**Problem details**:
Among the records below, find each line bearing the word "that" and copy it.

== Data for this exercise

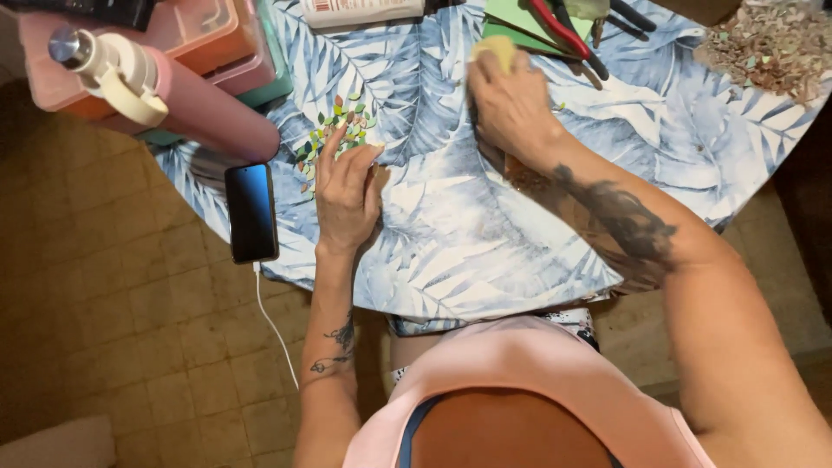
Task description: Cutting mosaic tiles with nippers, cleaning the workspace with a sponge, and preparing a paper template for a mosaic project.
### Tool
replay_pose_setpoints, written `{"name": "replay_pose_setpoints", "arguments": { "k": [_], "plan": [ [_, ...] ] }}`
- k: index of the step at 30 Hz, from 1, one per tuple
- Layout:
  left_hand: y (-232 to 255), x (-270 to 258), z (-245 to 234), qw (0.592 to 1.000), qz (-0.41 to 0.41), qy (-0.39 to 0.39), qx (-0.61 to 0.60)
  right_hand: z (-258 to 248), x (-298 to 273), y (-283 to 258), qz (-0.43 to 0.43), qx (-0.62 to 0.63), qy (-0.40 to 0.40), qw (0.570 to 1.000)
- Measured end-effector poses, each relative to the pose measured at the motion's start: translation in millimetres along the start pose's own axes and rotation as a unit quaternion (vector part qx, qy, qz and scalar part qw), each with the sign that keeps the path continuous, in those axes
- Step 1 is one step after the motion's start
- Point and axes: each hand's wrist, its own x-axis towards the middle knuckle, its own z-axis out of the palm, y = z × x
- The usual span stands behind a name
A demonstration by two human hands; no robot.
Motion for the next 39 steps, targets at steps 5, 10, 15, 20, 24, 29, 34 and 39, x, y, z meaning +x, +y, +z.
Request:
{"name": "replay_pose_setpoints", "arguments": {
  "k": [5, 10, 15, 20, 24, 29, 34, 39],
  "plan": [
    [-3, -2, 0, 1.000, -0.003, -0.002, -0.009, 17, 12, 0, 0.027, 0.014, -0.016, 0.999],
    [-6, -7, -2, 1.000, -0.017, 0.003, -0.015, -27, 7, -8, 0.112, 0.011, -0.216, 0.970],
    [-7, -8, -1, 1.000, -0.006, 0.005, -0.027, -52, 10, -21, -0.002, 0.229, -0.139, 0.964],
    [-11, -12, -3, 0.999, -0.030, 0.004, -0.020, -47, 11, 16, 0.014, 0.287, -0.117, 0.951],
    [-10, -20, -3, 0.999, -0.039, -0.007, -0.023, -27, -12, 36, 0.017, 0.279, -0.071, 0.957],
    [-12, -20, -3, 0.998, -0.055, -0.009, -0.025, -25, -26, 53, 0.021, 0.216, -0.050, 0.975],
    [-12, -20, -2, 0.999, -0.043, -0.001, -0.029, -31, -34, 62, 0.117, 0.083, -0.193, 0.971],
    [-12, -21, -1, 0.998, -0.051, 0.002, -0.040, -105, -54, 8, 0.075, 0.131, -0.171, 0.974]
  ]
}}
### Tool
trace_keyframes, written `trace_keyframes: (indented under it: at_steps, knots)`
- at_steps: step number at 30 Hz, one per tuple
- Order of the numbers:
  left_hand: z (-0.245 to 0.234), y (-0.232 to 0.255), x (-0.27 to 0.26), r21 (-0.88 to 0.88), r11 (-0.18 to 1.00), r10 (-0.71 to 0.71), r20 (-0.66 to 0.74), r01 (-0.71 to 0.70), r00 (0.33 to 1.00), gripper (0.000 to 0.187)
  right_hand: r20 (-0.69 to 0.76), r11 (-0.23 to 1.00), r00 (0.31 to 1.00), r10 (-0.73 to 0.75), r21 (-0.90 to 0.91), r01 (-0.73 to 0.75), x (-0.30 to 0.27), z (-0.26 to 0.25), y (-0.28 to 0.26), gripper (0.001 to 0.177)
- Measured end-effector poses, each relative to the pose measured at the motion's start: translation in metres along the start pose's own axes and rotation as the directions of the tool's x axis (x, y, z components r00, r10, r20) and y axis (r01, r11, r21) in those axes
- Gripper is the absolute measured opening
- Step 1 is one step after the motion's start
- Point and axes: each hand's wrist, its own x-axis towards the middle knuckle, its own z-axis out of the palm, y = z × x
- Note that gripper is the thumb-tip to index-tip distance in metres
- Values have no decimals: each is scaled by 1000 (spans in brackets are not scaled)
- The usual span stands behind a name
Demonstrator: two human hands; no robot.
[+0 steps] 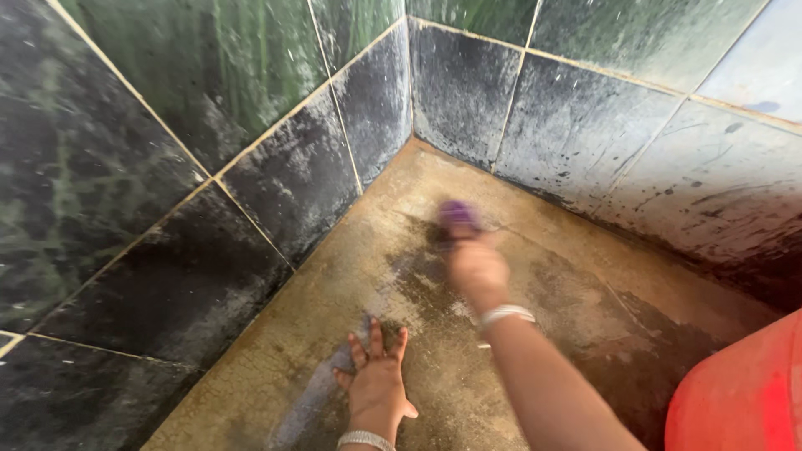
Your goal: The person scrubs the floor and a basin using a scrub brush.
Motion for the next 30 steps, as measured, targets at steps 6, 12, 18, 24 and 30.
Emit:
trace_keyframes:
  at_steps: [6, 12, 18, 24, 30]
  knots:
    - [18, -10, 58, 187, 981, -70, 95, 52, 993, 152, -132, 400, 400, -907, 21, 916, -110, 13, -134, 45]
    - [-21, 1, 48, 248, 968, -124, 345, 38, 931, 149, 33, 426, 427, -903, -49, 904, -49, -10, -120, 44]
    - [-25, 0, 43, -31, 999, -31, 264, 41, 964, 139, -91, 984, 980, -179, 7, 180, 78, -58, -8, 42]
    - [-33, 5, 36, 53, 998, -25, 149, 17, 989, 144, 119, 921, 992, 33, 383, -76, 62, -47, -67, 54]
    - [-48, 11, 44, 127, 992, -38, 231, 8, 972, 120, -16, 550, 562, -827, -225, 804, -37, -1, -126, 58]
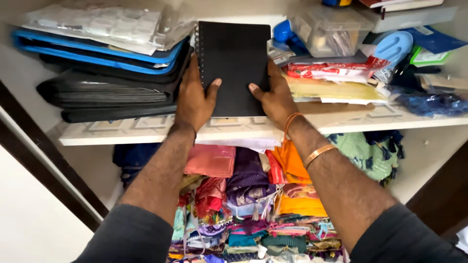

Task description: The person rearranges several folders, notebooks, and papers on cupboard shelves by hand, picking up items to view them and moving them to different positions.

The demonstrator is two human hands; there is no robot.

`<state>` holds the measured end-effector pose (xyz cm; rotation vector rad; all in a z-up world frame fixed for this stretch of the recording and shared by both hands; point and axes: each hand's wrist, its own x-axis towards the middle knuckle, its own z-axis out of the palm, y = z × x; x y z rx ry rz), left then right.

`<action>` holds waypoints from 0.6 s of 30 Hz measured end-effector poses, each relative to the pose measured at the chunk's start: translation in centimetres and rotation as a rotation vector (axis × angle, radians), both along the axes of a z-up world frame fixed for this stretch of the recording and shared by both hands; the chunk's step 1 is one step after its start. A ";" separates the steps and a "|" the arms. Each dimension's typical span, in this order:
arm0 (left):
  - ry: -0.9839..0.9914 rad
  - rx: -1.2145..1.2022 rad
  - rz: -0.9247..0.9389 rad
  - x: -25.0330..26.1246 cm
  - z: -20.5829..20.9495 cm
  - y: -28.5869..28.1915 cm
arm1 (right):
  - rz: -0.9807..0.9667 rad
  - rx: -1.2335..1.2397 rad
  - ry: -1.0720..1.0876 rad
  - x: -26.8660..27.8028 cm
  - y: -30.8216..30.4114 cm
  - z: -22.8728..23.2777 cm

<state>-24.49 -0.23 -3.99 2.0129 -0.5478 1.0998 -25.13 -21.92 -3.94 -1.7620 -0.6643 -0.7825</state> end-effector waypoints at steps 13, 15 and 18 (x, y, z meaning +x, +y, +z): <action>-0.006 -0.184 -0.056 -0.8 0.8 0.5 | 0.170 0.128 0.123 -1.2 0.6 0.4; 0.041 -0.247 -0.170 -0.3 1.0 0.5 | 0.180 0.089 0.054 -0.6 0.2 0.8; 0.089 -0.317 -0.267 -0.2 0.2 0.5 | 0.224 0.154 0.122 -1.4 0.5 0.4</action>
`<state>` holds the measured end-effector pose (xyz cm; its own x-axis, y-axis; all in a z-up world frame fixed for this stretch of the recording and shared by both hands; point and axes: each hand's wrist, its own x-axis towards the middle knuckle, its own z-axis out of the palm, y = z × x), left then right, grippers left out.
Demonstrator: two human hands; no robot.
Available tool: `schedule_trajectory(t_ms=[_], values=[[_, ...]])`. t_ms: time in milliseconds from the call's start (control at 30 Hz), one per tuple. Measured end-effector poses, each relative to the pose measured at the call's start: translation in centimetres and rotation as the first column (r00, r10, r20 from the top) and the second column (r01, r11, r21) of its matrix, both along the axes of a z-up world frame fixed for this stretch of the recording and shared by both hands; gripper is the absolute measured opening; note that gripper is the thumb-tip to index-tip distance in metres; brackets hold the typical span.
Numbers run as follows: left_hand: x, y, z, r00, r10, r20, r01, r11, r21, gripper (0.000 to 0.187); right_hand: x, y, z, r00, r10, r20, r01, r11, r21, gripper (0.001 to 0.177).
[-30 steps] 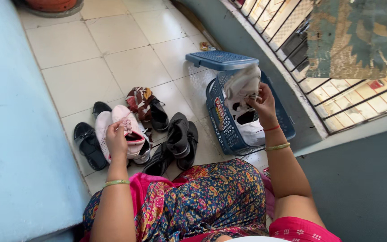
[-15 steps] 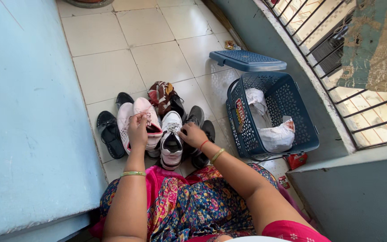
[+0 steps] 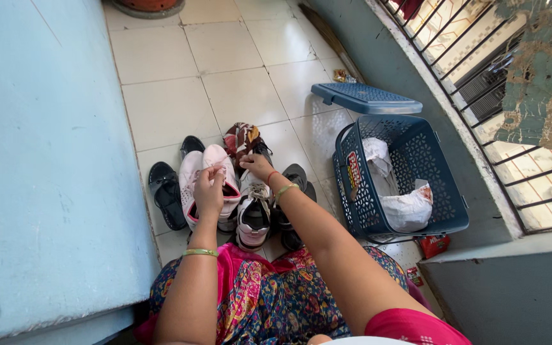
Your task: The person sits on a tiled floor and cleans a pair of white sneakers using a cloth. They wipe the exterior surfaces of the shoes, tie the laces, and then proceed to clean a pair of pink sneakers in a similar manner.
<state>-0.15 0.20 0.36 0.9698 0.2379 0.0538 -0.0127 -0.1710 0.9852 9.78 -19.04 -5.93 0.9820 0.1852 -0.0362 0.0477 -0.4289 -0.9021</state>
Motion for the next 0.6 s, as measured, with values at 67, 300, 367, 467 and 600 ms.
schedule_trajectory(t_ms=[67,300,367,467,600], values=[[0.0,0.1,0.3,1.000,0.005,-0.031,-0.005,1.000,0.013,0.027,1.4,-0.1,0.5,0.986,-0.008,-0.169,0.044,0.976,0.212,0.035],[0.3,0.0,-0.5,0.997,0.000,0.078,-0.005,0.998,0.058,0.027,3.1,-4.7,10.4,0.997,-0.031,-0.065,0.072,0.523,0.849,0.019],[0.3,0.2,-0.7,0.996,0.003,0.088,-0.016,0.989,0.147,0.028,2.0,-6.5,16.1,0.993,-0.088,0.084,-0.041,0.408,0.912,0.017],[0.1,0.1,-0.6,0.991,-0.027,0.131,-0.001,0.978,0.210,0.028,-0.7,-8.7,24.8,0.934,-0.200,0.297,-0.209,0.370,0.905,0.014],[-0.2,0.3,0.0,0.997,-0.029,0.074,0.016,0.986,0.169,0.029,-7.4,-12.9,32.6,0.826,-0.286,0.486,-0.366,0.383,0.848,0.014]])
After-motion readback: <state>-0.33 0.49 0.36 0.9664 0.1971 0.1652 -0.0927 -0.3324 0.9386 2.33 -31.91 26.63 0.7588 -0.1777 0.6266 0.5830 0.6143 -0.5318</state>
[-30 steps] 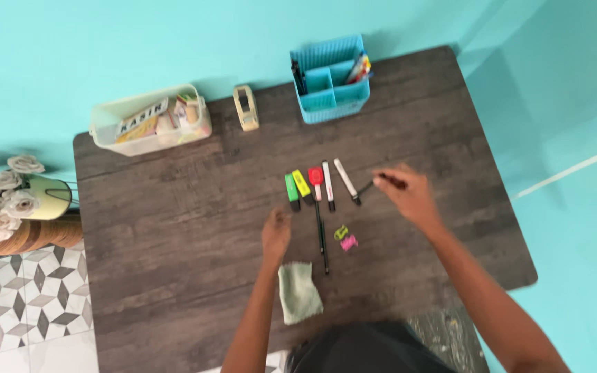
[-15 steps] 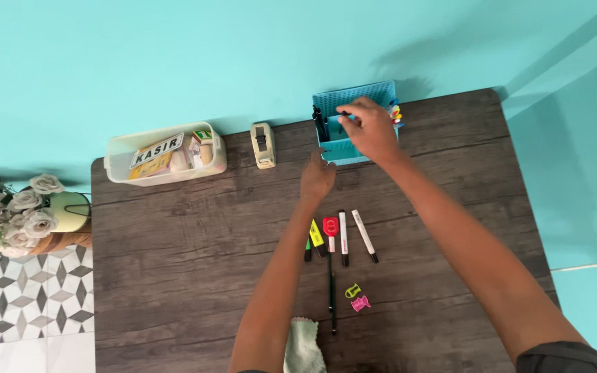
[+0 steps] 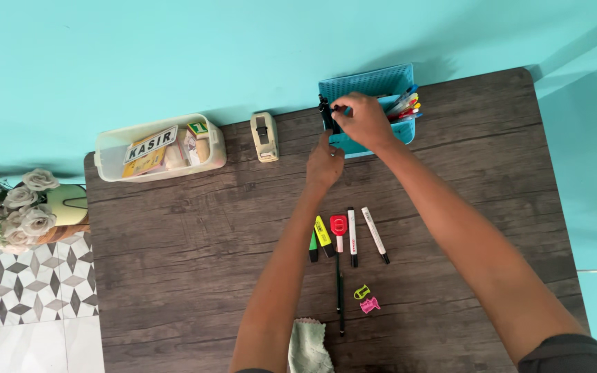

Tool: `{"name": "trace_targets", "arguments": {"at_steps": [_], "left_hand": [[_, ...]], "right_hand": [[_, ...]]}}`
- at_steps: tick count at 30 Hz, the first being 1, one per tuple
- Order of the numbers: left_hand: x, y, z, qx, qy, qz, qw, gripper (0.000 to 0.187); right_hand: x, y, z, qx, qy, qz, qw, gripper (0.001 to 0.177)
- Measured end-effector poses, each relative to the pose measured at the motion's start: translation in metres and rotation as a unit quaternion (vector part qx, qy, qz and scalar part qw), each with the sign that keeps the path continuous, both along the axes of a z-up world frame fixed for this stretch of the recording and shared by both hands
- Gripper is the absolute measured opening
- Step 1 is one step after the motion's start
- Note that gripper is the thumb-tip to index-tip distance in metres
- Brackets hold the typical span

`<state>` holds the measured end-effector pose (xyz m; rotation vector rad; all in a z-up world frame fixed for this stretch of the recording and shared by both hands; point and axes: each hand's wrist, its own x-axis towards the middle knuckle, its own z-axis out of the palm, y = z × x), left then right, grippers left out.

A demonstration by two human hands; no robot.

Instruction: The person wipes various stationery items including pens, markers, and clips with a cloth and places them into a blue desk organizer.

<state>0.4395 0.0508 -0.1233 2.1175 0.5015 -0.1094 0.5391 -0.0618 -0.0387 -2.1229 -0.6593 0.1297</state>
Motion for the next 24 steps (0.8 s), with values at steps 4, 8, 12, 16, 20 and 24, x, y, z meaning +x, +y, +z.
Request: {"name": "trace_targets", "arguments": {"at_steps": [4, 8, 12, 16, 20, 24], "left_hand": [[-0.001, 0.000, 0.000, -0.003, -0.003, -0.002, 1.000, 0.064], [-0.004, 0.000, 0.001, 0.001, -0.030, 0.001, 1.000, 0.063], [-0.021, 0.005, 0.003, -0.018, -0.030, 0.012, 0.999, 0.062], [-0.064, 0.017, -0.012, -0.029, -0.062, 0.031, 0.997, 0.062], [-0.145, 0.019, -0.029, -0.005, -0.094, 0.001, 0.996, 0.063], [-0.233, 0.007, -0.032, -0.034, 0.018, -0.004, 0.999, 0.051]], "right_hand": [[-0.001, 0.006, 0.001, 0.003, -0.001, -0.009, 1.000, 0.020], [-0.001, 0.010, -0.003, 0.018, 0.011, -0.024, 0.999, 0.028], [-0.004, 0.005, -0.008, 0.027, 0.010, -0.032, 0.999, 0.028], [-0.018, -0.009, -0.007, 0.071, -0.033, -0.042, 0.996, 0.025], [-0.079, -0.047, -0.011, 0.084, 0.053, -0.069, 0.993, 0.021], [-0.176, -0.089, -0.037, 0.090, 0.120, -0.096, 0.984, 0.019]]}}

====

**Output of the exercise**:
- Measured end-effector poses, each relative to the pose measured at the motion's start: translation in millimetres along the start pose's own axes and rotation as a unit quaternion (vector part qx, qy, qz and scalar part qw), each with the sign that keeps the path continuous, in those axes
- Note that gripper is the thumb-tip to index-tip distance in metres
Available tool: `schedule_trajectory(t_ms=[_], values=[[_, ...]])`. t_ms: time in milliseconds from the call's start (control at 30 Hz), one per tuple. Measured end-effector poses, each relative to the pose measured at the call's start: translation in centimetres and rotation as the first column (r00, r10, r20 from the top) and the second column (r01, r11, r21) of its matrix, both along the axes of a z-up world frame fixed for this stretch of the recording and shared by both hands; gripper is the absolute measured opening; note that gripper is the thumb-tip to index-tip distance in metres; brackets hold the typical span.
- Measured end-effector poses, each relative to the pose measured at the motion's start: translation in metres and rotation as a unit quaternion (vector part qx, qy, qz and scalar part qw), each with the sign that keeps the path continuous, both along the axes of a z-up world frame fixed for this stretch of the recording and shared by both hands
- Note that gripper is the thumb-tip to index-tip distance in metres

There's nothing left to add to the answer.